**Your instructions**
Exact reproduction required: the lines below from the line with "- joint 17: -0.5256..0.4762" to the line with "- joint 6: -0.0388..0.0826", both ends included, and no others.

Stored dataset items
┄┄┄┄┄┄┄┄┄┄┄┄┄┄┄┄┄┄┄┄

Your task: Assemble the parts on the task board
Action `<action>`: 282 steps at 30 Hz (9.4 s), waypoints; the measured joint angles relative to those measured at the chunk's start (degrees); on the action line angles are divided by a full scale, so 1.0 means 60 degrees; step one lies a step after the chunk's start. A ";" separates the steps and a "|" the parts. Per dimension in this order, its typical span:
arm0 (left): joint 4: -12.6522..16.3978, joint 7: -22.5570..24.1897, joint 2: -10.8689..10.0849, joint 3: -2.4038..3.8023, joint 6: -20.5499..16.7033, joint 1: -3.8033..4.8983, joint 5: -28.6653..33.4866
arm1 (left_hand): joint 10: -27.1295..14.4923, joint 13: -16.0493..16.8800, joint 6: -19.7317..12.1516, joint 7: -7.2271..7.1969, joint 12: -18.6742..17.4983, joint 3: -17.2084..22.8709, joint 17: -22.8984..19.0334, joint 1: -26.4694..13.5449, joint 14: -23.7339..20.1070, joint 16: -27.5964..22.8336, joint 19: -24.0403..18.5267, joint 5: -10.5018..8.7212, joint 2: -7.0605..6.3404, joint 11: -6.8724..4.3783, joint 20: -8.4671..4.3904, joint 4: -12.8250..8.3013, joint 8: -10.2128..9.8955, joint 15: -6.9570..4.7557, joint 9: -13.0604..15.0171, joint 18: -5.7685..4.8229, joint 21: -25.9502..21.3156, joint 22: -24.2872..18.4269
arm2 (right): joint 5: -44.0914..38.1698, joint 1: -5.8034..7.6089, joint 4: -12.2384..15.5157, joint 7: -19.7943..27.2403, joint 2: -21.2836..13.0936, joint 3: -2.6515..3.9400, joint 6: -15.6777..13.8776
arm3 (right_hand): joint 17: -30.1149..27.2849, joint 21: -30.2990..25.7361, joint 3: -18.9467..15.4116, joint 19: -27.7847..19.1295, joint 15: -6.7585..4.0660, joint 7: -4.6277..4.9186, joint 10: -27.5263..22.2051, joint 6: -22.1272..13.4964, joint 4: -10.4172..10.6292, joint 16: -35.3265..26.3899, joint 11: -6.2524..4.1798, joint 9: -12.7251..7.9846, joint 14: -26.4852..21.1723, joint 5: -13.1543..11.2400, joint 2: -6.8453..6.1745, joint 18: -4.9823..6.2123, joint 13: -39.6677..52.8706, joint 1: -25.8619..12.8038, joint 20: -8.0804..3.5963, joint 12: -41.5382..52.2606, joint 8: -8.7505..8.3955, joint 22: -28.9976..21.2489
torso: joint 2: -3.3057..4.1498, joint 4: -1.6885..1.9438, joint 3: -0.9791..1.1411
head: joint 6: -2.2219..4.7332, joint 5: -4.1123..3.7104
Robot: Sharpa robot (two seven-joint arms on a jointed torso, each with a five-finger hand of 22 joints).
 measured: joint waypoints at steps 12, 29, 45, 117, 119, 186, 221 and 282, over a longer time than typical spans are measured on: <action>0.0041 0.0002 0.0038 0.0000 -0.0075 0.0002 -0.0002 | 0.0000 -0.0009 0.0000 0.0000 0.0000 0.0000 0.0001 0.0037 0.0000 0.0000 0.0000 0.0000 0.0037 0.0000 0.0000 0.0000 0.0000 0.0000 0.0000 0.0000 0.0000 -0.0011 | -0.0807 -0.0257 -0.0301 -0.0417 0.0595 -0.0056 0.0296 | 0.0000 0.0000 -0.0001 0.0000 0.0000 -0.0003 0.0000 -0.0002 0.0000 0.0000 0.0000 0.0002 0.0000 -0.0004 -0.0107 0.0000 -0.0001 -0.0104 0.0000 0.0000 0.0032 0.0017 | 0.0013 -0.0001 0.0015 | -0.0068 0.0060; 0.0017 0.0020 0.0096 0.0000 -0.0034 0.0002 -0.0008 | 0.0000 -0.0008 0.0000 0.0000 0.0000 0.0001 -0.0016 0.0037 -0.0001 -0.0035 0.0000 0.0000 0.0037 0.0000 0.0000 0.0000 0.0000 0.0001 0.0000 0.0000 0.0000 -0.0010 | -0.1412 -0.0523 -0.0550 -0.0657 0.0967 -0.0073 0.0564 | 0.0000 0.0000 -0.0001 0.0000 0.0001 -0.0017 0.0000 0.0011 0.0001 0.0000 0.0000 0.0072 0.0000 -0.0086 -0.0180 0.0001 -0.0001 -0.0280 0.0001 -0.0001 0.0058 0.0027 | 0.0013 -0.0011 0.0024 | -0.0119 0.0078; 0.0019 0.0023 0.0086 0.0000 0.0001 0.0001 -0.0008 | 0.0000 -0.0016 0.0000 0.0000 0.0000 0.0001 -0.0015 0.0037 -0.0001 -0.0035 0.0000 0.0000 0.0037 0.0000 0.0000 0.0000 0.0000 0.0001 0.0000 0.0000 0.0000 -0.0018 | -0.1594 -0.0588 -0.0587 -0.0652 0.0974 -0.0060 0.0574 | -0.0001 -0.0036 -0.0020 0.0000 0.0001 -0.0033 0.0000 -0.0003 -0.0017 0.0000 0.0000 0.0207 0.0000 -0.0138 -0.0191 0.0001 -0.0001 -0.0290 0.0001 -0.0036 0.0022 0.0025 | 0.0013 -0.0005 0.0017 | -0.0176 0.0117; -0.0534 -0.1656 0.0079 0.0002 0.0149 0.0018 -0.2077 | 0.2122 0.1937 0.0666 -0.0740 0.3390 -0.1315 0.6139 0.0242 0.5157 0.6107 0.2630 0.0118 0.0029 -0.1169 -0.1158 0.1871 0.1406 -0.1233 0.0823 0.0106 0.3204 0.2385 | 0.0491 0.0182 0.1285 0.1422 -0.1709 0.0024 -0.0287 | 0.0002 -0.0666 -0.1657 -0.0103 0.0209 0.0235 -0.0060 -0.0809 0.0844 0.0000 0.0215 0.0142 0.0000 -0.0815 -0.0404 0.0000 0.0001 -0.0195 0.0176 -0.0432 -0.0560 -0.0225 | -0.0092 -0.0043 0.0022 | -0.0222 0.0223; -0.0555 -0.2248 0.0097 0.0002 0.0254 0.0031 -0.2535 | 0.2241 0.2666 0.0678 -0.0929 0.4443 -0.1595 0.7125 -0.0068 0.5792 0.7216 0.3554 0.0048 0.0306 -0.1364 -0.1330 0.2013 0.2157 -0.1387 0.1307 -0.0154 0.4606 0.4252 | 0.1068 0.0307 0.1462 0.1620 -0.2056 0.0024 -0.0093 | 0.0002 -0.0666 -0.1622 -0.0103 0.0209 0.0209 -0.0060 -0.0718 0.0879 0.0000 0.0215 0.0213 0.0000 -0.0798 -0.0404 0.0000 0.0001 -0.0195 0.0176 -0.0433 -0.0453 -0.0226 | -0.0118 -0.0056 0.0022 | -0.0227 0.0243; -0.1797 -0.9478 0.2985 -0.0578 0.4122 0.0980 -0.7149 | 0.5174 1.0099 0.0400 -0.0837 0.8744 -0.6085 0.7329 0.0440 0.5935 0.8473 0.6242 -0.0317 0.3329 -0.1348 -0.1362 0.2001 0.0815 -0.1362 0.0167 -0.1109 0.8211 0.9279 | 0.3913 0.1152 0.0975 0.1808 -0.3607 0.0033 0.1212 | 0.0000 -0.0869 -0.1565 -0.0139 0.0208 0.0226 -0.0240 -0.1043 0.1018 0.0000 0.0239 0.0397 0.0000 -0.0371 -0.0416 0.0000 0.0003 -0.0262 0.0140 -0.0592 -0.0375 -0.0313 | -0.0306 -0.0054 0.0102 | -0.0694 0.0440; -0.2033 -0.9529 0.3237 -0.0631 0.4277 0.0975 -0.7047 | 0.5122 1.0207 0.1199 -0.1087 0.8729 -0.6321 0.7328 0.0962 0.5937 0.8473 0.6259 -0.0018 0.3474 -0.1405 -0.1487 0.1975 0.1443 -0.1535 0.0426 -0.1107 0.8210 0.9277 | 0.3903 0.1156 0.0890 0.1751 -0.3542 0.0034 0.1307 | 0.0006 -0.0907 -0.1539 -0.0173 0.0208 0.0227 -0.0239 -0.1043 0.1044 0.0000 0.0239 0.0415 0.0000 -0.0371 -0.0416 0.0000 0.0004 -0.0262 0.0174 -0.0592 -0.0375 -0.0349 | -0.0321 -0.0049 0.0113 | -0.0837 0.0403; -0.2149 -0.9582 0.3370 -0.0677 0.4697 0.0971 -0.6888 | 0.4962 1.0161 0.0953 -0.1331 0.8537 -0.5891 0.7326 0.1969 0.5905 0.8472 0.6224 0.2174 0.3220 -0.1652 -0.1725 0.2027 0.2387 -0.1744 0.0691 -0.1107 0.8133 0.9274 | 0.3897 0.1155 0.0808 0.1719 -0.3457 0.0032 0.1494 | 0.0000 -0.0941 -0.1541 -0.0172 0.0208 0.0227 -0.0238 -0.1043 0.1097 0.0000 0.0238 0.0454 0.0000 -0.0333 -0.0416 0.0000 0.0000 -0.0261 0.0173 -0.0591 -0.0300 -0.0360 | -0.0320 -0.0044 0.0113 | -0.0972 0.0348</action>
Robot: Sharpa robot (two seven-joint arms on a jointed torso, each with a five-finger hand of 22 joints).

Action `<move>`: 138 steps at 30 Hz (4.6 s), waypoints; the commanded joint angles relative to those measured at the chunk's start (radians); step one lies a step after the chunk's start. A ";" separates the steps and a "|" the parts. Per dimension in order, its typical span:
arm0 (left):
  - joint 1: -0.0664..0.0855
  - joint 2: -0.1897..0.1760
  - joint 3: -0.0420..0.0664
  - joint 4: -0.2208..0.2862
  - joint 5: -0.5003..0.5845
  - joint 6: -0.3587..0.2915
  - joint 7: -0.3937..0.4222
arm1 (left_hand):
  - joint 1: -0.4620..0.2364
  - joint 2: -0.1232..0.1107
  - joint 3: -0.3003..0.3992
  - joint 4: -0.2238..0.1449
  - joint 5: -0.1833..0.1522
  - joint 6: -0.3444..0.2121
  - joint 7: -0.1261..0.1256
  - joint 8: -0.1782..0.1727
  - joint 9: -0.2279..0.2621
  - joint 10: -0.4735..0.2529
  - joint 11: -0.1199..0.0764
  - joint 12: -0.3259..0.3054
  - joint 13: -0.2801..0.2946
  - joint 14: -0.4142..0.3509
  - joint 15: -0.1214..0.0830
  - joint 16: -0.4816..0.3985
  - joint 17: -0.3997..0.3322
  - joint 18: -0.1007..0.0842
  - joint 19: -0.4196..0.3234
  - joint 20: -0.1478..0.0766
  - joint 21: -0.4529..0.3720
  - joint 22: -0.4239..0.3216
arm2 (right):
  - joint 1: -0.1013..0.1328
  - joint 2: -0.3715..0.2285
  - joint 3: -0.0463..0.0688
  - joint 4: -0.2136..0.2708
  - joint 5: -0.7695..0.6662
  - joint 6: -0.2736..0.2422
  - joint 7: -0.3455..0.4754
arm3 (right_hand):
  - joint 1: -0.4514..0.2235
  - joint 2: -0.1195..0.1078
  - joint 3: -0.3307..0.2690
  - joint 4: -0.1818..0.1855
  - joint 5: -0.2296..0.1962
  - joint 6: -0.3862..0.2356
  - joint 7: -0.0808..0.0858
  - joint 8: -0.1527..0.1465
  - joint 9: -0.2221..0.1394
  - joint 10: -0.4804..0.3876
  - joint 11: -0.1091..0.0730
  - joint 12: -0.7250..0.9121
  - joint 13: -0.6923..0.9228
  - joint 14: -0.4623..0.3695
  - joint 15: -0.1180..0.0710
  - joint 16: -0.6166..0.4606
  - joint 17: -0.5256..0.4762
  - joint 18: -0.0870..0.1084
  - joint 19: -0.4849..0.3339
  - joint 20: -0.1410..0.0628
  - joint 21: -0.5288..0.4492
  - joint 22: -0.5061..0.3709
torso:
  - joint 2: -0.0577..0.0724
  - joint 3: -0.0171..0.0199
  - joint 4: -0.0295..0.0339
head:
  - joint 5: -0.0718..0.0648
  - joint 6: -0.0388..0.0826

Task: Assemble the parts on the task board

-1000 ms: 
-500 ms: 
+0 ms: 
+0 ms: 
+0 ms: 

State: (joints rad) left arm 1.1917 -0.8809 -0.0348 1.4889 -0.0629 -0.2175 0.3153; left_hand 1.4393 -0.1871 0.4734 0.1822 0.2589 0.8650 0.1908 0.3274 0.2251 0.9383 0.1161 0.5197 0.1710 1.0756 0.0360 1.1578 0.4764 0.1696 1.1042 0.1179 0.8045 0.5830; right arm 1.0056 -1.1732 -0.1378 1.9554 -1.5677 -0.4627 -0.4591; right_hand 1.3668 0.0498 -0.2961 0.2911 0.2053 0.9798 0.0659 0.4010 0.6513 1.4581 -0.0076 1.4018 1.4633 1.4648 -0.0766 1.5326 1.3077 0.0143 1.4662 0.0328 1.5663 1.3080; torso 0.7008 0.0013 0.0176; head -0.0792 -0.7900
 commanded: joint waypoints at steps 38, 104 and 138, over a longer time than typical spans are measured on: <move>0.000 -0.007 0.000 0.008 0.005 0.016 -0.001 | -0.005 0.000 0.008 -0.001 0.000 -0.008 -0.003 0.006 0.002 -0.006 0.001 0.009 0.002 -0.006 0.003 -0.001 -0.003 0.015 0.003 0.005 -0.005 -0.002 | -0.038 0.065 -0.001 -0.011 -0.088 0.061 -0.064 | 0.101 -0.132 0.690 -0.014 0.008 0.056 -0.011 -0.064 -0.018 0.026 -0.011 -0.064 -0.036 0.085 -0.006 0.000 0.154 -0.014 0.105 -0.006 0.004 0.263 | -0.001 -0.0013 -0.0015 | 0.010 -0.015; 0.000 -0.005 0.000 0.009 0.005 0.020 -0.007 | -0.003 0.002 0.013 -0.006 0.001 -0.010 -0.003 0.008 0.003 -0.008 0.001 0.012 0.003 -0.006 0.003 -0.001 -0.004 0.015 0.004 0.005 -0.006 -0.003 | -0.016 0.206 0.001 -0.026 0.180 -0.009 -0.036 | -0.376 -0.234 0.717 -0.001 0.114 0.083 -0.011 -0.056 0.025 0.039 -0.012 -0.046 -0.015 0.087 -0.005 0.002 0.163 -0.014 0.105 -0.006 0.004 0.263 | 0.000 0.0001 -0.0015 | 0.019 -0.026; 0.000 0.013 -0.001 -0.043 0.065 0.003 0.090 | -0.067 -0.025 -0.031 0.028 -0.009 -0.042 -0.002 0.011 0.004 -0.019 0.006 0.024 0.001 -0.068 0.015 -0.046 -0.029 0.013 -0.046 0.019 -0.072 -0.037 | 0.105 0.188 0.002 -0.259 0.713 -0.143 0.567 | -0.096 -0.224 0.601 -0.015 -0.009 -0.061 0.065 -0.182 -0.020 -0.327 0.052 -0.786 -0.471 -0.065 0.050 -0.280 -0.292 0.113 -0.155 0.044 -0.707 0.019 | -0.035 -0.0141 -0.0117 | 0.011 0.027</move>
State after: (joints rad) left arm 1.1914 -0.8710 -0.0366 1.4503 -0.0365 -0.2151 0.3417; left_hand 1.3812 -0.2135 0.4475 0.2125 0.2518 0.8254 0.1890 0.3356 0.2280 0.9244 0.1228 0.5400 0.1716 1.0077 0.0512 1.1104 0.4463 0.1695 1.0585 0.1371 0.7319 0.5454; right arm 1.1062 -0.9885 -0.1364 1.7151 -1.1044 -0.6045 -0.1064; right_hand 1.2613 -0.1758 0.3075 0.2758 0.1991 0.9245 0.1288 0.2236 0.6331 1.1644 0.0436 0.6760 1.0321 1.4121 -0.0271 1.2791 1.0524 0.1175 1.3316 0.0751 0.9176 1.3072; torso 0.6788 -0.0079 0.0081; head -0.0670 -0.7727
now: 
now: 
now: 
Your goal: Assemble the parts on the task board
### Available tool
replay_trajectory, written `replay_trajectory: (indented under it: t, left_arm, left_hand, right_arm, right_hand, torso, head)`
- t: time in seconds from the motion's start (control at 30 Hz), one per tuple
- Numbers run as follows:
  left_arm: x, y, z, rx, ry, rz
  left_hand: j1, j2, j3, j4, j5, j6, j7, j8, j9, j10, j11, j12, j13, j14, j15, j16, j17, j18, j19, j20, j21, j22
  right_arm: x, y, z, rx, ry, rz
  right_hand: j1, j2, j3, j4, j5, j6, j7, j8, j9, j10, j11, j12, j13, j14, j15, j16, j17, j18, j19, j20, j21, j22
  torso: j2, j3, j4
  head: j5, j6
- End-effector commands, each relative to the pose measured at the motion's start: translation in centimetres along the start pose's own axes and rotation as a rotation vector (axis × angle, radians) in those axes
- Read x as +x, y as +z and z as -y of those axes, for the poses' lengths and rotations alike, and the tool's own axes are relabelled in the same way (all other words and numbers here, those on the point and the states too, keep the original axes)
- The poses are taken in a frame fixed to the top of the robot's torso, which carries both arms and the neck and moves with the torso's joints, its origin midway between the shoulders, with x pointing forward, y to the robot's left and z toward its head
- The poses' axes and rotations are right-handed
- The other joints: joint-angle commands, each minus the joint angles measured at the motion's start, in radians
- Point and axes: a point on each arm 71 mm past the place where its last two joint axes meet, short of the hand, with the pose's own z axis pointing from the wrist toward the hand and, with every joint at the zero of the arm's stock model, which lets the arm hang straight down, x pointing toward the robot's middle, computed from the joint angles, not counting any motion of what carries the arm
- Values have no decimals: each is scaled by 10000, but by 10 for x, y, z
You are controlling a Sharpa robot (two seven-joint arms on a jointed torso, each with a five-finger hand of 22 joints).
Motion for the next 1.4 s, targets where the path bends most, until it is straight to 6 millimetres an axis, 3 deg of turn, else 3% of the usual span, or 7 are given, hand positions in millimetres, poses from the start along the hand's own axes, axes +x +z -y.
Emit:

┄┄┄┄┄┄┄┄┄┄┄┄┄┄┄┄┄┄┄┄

**Written response**
  - joint 17: -0.5256..0.4762
  - joint 18: -0.0870..0.1084
  - joint 19: -0.4849..0.3339
  - joint 20: -0.1410..0.0628
  - joint 21: -0.5288..0.4492
  - joint 22: -0.5061..0.3709
torso:
  - joint 2: -0.0577..0.0724
  - joint 3: -0.0171..0.0199
  - joint 4: -0.0295..0.0339
head:
  - joint 5: -0.0718..0.0648
  - joint 6: -0.0388..0.0826

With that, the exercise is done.